# 250 people for a wedding



## pabeef (Jun 21, 2018)

Next weekend I'm doing a wedding for a friend's son. As of now the plan's are as follows.
Friday night groom's dinner 
2 cases chicken 
Hot dogs & brats 
Side to be determined 
Saturday wedding dinner 
Sliced pork loins  (80#)
Beef top rounds  (80#)
garlic mashed red taters
Other salad by mother in law.

So my question is how many potatoes  and what would be the best way to cook them.  I'm thinking boiling in the Turkey cooker?  Then keeping them warm in a lined cooler 
 What do you folks  think? 
Thanks for the help in advance 
PABEEF


----------



## SmokinAl (Jun 21, 2018)

Here is a catering spreadsheet that was put on here a while back by bmudd.
Al


----------



## wrobs (Jun 21, 2018)

That's a pretty cool spreadsheet.
I don't cater but cook for family/work and with other sides I tend to figure a pound of potato's for 3-4 people... there is usually leftovers.


----------



## cjohnson3006 (Jun 21, 2018)

Turkey fryer works great for large batches like that.

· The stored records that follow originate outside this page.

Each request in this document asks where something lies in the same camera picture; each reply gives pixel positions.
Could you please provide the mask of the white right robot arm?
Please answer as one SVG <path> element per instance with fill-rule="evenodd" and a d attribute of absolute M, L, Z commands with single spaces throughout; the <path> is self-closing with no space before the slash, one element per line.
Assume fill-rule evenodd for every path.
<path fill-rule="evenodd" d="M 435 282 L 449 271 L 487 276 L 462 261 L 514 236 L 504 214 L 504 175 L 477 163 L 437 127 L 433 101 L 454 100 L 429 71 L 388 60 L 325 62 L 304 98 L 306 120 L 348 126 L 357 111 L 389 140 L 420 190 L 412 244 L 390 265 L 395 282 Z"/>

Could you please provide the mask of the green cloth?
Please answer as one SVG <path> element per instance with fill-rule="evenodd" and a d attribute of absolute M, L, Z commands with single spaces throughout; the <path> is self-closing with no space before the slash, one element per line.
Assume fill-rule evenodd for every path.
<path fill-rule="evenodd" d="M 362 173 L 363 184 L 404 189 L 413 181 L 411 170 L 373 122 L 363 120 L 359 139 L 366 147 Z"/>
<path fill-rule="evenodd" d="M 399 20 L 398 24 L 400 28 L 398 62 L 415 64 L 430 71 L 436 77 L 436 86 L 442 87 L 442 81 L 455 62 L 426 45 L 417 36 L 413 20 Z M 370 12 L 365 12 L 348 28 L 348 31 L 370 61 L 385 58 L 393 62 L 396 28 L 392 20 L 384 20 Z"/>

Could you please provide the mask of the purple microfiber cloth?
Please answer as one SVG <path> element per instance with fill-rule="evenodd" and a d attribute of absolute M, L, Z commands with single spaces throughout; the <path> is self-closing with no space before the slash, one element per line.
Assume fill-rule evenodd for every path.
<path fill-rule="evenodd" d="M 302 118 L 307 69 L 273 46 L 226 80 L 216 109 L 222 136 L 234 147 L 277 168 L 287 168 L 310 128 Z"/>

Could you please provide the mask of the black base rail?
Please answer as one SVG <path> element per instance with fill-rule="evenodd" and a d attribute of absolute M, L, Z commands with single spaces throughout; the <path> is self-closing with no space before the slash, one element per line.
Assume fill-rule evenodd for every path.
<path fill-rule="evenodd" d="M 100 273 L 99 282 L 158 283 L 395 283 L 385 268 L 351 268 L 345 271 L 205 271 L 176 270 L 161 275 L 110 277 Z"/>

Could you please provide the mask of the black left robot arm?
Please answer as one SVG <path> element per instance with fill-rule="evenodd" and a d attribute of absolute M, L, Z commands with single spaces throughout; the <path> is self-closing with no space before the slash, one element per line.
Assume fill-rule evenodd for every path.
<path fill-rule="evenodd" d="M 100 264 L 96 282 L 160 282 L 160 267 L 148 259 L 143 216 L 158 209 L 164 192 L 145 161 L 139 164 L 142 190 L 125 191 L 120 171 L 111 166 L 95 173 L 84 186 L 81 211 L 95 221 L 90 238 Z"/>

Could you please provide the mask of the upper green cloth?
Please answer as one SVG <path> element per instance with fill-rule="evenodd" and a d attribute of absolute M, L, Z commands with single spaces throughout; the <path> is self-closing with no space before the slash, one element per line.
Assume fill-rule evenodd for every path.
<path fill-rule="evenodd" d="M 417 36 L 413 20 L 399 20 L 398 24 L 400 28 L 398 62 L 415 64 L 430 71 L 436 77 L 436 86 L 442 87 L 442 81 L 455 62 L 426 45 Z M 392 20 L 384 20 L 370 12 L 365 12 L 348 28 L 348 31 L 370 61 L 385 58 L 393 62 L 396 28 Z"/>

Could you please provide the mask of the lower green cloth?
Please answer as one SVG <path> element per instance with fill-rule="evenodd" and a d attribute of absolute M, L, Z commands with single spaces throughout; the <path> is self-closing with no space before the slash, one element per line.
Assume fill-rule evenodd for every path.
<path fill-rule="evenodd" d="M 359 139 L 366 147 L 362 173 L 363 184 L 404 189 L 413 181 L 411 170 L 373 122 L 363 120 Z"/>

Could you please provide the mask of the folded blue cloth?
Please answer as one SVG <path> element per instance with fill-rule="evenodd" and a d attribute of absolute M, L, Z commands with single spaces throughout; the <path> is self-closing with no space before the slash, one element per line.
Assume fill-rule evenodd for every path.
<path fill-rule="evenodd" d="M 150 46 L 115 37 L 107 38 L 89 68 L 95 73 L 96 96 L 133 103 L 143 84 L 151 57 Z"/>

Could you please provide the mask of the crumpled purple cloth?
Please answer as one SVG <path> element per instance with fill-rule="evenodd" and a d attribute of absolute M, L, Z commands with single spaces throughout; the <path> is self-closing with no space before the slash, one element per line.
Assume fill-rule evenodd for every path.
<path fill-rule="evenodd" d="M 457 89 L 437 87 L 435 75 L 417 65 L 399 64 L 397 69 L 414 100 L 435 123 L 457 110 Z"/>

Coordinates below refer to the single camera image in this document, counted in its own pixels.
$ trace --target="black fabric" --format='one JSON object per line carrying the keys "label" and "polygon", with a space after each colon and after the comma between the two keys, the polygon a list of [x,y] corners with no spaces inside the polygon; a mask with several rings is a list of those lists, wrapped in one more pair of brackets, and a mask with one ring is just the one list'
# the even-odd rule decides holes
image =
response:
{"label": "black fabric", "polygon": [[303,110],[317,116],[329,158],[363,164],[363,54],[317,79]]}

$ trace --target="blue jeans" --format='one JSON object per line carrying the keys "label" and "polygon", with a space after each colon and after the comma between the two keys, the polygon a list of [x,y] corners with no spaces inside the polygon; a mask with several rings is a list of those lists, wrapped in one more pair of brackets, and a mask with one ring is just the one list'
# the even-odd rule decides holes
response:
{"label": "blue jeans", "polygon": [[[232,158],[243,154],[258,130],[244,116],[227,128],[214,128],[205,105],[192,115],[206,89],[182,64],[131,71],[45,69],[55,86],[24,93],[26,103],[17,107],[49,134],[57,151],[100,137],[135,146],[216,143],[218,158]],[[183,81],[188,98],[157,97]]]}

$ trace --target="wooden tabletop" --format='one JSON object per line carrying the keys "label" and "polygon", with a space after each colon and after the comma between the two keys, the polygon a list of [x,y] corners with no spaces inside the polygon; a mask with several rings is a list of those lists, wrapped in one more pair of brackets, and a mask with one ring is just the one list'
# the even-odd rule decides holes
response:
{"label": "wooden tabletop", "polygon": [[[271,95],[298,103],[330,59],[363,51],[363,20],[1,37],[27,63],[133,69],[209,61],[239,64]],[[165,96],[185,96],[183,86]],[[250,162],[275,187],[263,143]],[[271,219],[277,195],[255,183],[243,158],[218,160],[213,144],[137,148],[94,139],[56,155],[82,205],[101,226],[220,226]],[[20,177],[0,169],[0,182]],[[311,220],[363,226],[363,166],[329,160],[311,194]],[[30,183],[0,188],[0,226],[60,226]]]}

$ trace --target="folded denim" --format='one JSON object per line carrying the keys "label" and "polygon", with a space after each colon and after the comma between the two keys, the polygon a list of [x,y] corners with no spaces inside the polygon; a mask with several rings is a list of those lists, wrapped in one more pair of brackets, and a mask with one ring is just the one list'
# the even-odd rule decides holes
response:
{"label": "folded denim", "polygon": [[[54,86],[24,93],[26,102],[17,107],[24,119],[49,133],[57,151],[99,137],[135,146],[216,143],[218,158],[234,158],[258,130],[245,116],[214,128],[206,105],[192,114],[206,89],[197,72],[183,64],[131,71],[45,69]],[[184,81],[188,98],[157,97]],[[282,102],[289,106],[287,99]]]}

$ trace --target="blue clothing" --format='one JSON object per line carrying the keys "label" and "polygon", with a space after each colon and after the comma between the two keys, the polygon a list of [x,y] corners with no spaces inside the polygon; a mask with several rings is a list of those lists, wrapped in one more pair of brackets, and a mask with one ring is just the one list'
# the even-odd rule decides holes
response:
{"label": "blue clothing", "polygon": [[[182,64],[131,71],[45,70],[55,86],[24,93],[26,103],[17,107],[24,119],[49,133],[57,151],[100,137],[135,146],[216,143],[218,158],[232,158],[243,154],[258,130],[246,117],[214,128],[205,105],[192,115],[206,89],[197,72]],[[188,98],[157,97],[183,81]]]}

I would recommend filling it no more than half with taters. You could either mash a batch at a time or put cooked taters in bowl covered and set in a cooler to stay hot and mash all at a time. I'd assume for that amount itd be a lot easier to do a few batches. If you don't have heated serving trays, keep a batch in cooler to keep hot while serving the first. Are you cooking on site or delivering finished product? That would make a difference with me but everyone has their own ways and I'm not sure there is a right or wrong, but what works best for you. Good luck


----------



## johnmeyer (Jun 21, 2018)

Wow, what an amazing spreadsheet. There is a lot of knowledge, and a lot of work packed into those rows and columns.


----------